According to Daniel Mansfield, the Si.427 tablet testifies to the use of Pythagorean triples by the Mesopotamians, in order to establish precise plans.
UPDATE. This article, originally published on August 23, 2021 on the Sciences et Avenir website, was updated September 7 with comments from math historian Christine Proust.
If Pythagoras, a famous Greek mathematician of the 6th century BC, was the first to demonstrate "his" theorem, the Babylonian civilization, established in Mesopotamia between the 2nd millennium BC- C. and the beginning of our era, was already using it. And we now know one of its uses.
The Babylonians were fine mathematicians
Mathematics occupied a prominent place in Mesopotamia, where the practice of calculation emerged from the 4th millennium BC. From the end of the 3rd millennium, the teaching of mathematics was based on a sexagesimal numeration, that is to say a numeration with a base of 60, from which we take our measurement of time (60 minutes make up an hour, 60 seconds make up a minute). The writing of numbers is based on two signs - the nails (for the sixties and the units) and the chevrons (for the tens) - and a position system - that is to say that according to its position, a nail can denote 60, or 1. For example, the product 8 x 8 is noted with a nail on the left to count the sixties, four on the right to count the units.
The calculation tablets we have today are often exercise tablets. If these are not rare objects - around 2000 so-called "school" tablets have been exhumed - some tell us better than others about the level of knowledge of the Mesopotamians. In particular, Plimpton 322, named after the collector who acquired it in 1922, became the subject of much study and discussion after a list of Pythagorean triples was spotted in 1945, i.e. a list of sets of three numbers satisfying the famous equality a² + b² =c². In an article published in Images of Mathematics , Christine Proust, historian of mathematics, explains that the tablet presents a double-entry table in which are inscribed sexagesimal numbers, and that above one of the columns, one can read:"The square of the diagonal, from which 1 is subtracted, and from which the width is derived" . By taking a rectangle of length a, equal to 1, this sentence translates:c² - 1² =b², i.e. c² =b² + 1², and therefore… a² + b² =c²!
The many studies of Plimpton 322 have not revealed its nature, which is still the subject of discussion. In fact, knowledge about the use of Pythagorean triples by Mesopotamians is quite limited, although hypotheses have been proposed. But the recent discovery of a new tablet finally unveils one of the uses of Pythagorean triples.
Si.427 is proof of a practical use of mathematics
In an article published in Foundations of Science , Daniel Mansfield, Australian mathematician and researcher at the University of New South Wales (UNSW), reveals what he presents as the oldest example of applied mathematics. It is a tablet dated 3700 years, which corresponds to the Paleo-Babylonian period (late 19th - late 16th century BC). Discovered in 1894, in Iraq, then described by the archaeologists in charge of the excavations, the tablet, named Si.427, then disappeared from radar after the fall of the Ottoman Empire. Daniel Mansfield went looking for it, and was not disappointed when the object was found in Istanbul, on the shelves of one of the city's archeology museums. The mathematician would then have been confronted with the first cadastral type document - aimed at delimiting landed properties - from the paleo-Babylonian period.

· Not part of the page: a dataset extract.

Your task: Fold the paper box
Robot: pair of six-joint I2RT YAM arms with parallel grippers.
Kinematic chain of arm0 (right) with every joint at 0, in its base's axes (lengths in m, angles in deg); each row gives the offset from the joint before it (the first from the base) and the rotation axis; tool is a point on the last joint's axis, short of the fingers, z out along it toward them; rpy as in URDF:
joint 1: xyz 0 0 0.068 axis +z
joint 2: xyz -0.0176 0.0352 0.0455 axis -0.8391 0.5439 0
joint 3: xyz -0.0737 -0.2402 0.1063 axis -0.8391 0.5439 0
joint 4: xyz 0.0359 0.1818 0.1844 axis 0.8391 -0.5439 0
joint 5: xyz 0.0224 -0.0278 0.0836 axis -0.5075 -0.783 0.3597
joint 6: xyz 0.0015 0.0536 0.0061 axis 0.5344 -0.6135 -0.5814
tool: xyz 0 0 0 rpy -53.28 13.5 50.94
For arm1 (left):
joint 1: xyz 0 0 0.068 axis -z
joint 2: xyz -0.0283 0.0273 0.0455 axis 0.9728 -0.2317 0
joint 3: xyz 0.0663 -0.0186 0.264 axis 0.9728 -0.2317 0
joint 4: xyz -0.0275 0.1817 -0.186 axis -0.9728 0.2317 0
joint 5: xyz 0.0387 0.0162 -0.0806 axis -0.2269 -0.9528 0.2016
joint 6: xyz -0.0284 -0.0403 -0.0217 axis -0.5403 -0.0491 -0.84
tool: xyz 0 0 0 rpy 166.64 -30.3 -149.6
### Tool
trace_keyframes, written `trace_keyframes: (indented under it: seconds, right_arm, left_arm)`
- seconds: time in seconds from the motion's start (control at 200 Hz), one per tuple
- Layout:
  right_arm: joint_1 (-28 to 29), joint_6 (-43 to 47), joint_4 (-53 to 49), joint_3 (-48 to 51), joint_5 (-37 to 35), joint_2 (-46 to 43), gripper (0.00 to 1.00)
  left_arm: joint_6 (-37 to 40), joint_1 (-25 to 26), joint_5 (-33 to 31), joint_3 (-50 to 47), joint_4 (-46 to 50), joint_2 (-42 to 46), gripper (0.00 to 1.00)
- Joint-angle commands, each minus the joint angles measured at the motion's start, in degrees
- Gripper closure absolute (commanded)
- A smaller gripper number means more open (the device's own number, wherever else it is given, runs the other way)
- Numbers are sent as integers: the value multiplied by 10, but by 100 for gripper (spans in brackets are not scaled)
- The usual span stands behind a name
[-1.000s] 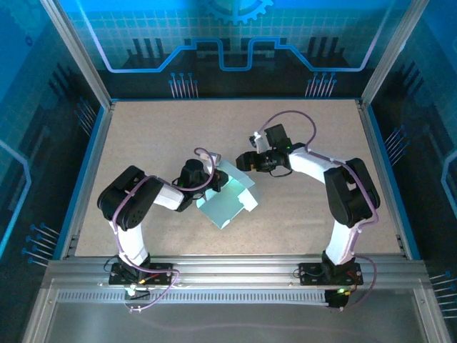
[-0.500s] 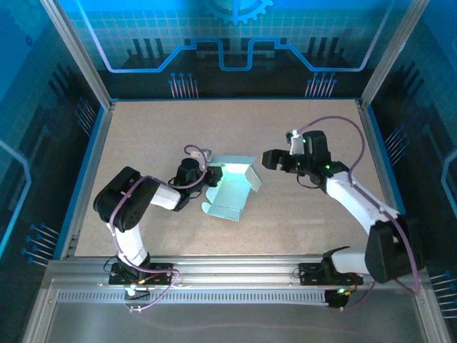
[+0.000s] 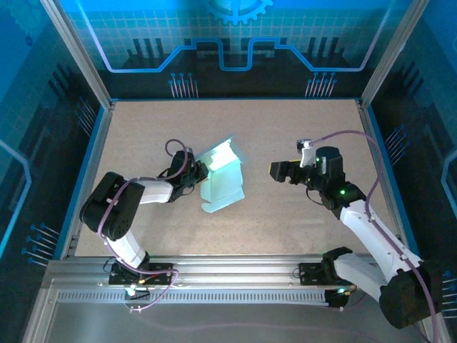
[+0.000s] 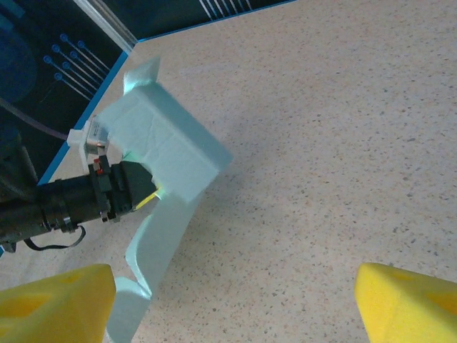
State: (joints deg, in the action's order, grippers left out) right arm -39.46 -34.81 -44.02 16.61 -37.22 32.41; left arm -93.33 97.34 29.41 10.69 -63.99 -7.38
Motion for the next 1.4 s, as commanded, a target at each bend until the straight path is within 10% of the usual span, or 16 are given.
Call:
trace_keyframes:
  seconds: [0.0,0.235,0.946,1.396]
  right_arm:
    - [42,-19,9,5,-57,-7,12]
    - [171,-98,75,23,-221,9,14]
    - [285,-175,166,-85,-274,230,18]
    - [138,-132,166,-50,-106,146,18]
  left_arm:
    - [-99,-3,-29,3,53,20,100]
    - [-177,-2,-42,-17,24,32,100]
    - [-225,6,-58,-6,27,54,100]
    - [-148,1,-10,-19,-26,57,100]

The tablet represents a field, subdivided into several geometric shapes (rectangles, trapezoids, right-angled triangles) in order to facilitate drawing. Two Pythagorean triples are inscribed:(5, 12, 13) and (8, 15, 17). This is a partition of land following the sale of part of the field, and therefore, for Daniel Mansfield, evidence of the use of Pythagorean triples in response to empirical issues. This coincides with the beginnings of the privatization of land, and overlaps with the information contained in other tablets, which reveal the underside of the establishment of borders by recounting the disputes which gave rise to the establishment of cadastres. "It is easy to understand that the precision of the measurements was essential in order to put an end to disputes between high-ranking individuals" explains the researcher in a press release, before confiding that "no one expected to learn that the Babylonians used Pythagorean triples in this way" .

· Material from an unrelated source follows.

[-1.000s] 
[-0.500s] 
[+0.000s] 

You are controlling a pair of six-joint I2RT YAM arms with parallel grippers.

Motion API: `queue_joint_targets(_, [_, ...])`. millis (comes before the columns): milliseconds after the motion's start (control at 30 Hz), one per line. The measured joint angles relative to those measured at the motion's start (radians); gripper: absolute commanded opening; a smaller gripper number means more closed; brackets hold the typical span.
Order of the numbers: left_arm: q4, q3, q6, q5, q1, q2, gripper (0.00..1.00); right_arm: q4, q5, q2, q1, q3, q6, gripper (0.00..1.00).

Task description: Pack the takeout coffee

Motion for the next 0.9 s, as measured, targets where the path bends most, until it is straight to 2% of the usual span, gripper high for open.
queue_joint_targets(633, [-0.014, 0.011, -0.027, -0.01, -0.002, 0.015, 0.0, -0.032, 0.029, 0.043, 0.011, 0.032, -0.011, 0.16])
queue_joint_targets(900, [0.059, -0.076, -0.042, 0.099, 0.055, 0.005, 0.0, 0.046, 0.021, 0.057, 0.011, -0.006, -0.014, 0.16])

In reality, for Grégory Chambon, historian of mathematics, it does not seem so surprising that Mesopotamian geometry could have been used for this purpose: "It has long been known that Mesopotamian geometry has used to establish cadastres” he confides to Sciences et Avenir. Even before the establishment of the Paleo-Babylonian Empire, under the Akkadian Empire (24th - 22nd century BC), then under the Dynasty of Ur (22nd - 21st century BC) , surveyors used theoretical principles of geometry to establish plans of properties. If no document of a cadastral nature from the Babylonian period had been unearthed until now, this is explained by their dispersion for the historian:"At the time of the empire of Akkad , the state was very centralized, very bureaucratic, so a lot of the established documents fell under the public administration, while in the Paleo-Babylonian era there is a social, ethnic and cultural change with the arrival of Bedouins who create kingdoms (Babylon, Mari, Larsa) in which there were many more private records" .

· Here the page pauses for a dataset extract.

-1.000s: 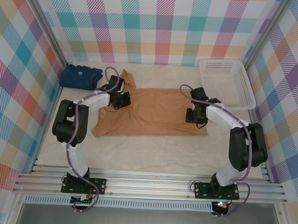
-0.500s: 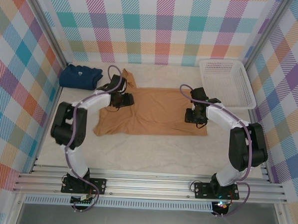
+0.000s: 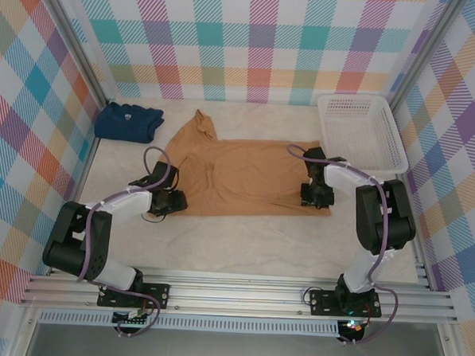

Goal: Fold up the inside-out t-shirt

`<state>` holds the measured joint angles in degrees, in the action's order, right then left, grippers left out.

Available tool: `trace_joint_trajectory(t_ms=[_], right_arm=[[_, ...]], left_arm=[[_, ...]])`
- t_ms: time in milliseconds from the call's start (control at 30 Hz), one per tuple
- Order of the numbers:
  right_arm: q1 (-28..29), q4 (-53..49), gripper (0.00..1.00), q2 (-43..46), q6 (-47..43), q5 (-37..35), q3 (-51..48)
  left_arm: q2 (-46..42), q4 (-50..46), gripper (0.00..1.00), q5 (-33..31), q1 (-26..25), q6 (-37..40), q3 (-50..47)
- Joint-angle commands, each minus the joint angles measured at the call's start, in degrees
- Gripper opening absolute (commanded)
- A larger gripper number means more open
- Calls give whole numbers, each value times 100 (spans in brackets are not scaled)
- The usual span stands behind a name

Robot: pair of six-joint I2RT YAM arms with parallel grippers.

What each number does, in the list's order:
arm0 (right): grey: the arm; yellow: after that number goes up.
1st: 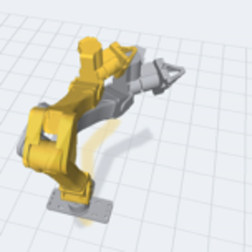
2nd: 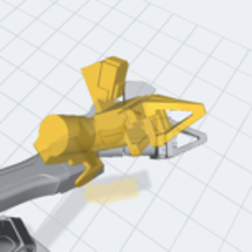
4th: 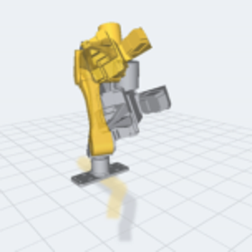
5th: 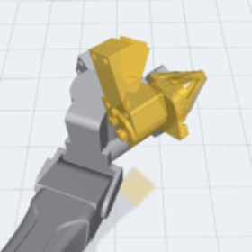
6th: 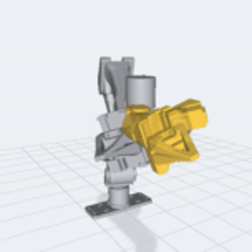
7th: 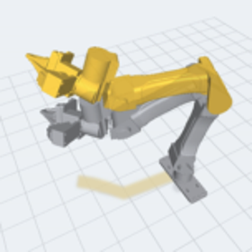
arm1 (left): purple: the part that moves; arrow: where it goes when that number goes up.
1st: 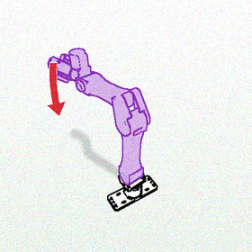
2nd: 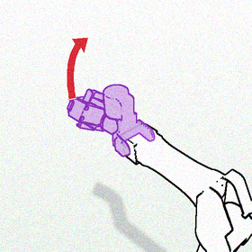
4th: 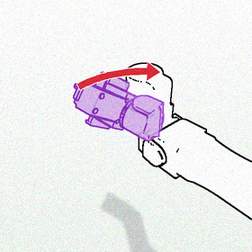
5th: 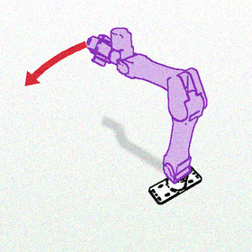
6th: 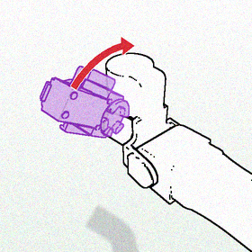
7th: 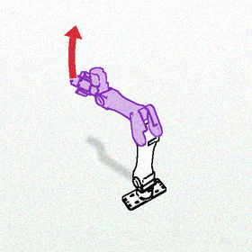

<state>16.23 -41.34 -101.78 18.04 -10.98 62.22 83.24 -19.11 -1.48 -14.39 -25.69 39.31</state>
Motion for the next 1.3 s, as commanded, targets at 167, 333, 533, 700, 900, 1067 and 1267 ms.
trace_joint_trajectory(t_ms=[167, 333, 533, 700, 900, 1067, 1267], right_arm=[[-6, -709, 39, 284, 408, 20, -474], [3, -855, 39, 405, 599, 125, -966], [157, -896, 39, 1237, 757, 59, -1177], [234, 356, 51, 2086, 87, 57, -674], [240, 1231, 62, 1020, -437, -163, 562], [233, 1216, 61, -84, -746, -518, 1524], [-3, 870, 59, -966, -1096, -904, 2199]], left_arm=[[-905, -568, 55, -227, 70, -351, -699], [-1134, -1104, 56, 113, 55, -529, -787], [-2022, -1680, 57, -115, -99, -925, -794], [-1986, -873, 63, -741, -82, -535, 50], [-145, 269, 68, -596, -7, -122, 1453], [844, 680, 69, -356, -10, -33, 2279], [1592, 545, 68, -456, -5, 287, 2944]])
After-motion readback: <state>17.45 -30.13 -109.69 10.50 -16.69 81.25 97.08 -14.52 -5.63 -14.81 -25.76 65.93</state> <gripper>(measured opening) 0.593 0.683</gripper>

"'Applied mathematics', particularly the application of geometry to surveying, is about as old as mathematics itself, and arguably dates back to the end of the 4th millennium BC" confirms Christine Proust, contacted by Sciences et Avenir . The historian also specifies that “this tablet was known and accessible, but it did not attract the attention of historians”.
The majority of known ancient administrative documents having to do with accounting or public inquiries, Assyriologists had already brought to light the importance of numbers in the administration of power and economic life. Within the community of specialists in Mesopotamian mathematics, a consensus has gradually been established around the economic, political and social function of mathematics, and the fact that it is inseparable from its intellectual nature.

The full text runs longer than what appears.